Thanks. Yes, not all of them, Only equations of form x**5  + p*x**3 +
q*x**2 + r*x + s, no fourth order terms are solvable.
The implementation was added in
https://github.com/sympy/sympy/pull/1746. So, there is scope of
improvement. I wonder
how many of other methods of solving solvable quintics can be
implemented without a knowledge of abstract algebra.

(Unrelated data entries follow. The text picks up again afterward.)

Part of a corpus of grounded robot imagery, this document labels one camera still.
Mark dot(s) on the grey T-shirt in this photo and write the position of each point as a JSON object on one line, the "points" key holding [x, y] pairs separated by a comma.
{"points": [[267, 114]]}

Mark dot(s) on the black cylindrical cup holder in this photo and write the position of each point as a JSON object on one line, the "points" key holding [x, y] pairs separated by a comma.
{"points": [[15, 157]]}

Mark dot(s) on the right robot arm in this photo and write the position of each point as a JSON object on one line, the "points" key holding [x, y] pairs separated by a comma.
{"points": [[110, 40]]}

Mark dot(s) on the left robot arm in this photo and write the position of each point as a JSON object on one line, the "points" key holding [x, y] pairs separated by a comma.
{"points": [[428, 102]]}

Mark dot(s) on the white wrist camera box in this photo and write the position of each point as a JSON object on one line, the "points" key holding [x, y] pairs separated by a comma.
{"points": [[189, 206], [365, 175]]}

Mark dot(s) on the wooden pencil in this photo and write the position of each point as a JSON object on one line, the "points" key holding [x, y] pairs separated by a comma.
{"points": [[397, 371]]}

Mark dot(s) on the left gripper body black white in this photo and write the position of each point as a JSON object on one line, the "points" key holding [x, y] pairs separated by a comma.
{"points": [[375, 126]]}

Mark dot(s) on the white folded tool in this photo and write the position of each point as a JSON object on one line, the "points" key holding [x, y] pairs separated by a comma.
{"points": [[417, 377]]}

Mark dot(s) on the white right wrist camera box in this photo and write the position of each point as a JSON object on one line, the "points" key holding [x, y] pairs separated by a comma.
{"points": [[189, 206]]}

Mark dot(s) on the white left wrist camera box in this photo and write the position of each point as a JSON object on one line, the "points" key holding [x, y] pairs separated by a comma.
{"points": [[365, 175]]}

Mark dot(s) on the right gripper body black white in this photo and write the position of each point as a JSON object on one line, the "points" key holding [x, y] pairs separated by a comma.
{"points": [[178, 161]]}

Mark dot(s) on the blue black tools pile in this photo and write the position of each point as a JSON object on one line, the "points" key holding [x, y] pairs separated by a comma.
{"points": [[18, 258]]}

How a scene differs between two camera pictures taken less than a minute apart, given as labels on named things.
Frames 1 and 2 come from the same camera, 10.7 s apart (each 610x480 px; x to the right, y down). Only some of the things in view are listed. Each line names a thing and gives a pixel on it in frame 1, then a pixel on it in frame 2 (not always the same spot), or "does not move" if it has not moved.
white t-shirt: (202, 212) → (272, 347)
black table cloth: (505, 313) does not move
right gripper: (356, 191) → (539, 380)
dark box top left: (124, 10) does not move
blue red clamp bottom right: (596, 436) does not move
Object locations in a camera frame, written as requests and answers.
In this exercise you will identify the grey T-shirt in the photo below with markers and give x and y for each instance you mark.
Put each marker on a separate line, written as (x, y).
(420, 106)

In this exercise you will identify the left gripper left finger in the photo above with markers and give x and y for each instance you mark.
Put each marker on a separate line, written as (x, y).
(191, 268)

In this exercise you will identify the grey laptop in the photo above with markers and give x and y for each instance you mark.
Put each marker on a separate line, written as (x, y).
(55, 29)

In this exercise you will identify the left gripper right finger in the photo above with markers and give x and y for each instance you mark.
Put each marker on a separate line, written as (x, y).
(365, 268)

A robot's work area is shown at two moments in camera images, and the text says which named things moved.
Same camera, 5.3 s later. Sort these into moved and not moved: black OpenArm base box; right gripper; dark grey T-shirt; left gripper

Aaron Meurer can you guide me on this?

On 27 January 2014 13:28, mario <mario.pern...@gmail.com> wrote:
> You wrote "Methods to solve solvable quintics are implemented in sympy."
>
> Apparently only for some of them: it does not solve
> ``x**5 - 5*x**4 + 30*x**3 - 50*x**2 + 55*x - 21 = 0``
>
> taken from http://en.wikipedia.org/wiki/Quintic_function
>
>
>
>
> On Monday, January 27, 2014 3:11:37 AM UTC+1, Harsh Gupta wrote:
>>
>> I'm reading and understanding the solvers code. I have started
>> documenting it here https://github.com/sympy/sympy/wiki/solvers.
>>
>> @Matthew
>> For implementing and dealing with infinite sets I've found a draft by
>> Richard Fateman
>> http://www.cs.berkeley.edu/~fateman/papers/sets.pdf
>>
>> I have skimmed through it and it appears all of the techniques
>> described there are implementable in sympy.
>>
>> On 25 January 2014 06:28, Aaron Meurer <asme...@gmail.com> wrote:
>> > On Fri, Jan 24, 2014 at 2:02 PM, Harsh Gupta <gupta....@gmail.com>
>> > wrote:
>> >>>> Great to hear it. As noted on the ideas page, this one will require a
>> >>>> good deal of thought to be done in the application, so let's start
>> >>>> discussing.
>> >>
>> >> Thanks a lot, and sorry for the late reply
>> >>
>> >>>> Another thing I'd like to know is if there's literature on solving
>> >>>> algorithms, particularly solving transcendental equations, and very
>> >>>> particularly on if there are any complete algorithms out there for
>> >>>> some class of equations.
>> >>
>> >> I found a old paper called "SOLVING SYMBOLIC EQUATIONS WITH PRESS"
>> >>
>> >> http://www.research.ed.ac.uk/portal/files/413486/Solving_Symbolic_Equations_%20with_PRESS.pdf
>> >>
>> >>>> Do we know how other computer algebra systems solve this problem?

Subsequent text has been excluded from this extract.